E poi ci sono i respingimenti.
L’Italia ha appena detto di no allo sbarco della nave umanitaria Aquarius...
«Il ministro degli Interni italiano chiama vittoria il respingimento di una nave di salvataggio. Esibisce cinismo e demagogia senza limiti».
Lei ha raccontato chi sono le persone che scappano e perché lo fanno, ha descritto le rotte che seguono, le condizioni in cui viaggiano, i campi dove vivono.
E ha scelto di farlo attraverso il giornalismo narrativo, perché?

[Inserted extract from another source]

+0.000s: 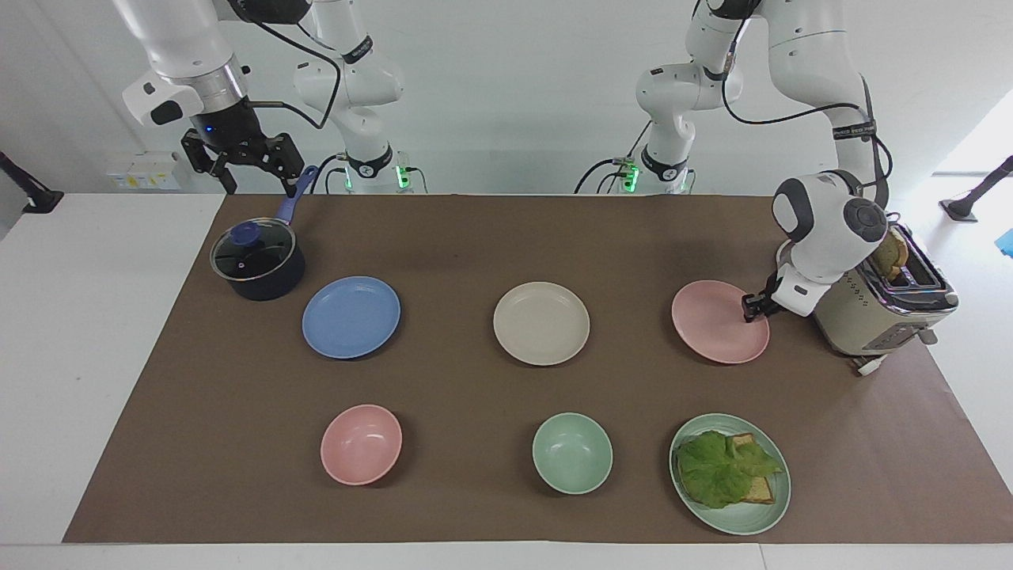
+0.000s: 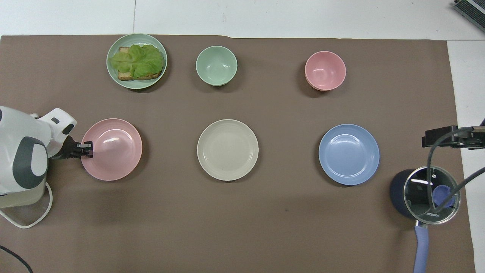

«Una cronica deve emanare odore, tatto, gusto; deve avere una precisione linguistica, essere consapevole di se stessa e delle parole che pronuncia. La formula che ho trovato per trasportare il lettore su una nave di salvataggio non era la descrizione impersonale, ma la scrittura di frasi successive che erano come onde, che oscillavano, che cercavano di riprodurre la sensazione che avevo a bordo. Ci sono persone che hanno l’idea preconcetta che il cosiddetto giornalismo letterario sia ingombrante e pretenzioso.
Suppongo che ci siano dei testi mediocri che hanno contribuito a questo, ma dovrebbe essere il contrario. Per me le cronicas di Martín Caparrós o Leila Guerriero non mi sembrano solo più belle delle notizie, ma molto più efficaci».
Cos’ha imparato in questi dieci anni di lavoro?
«Che c’è sempre qualcuno più in basso di te, anche tra i rifugiati. Non dimenticherò mai gli afgani, che sono stati in guerra per più di trent’anni, fingere di essere siriani per raggiungere l’Europa nel 2015. Pensavano che avrebbero avuto più chance perché la Siria era la guerra più conosciuta».
Si è mai sentito un ladro di storie?
«I giornalisti lo sono. Entriamo in una vita straniera, facciamo domande, partiamo, scriviamo le risposte, le pubblichiamo ed è finita. Ovviamente, penso che la voce di molte persone debba essere ascoltata e questo è uno dei motivi, non l’unico, per cui scrivo. Ma ho un senso di colpa permanente. Detesto che ci siano giornalisti in posa come eroi. No! Siamo ladri. L’unica cosa che può essere detta a nostro favore è che siamo ladri necessari».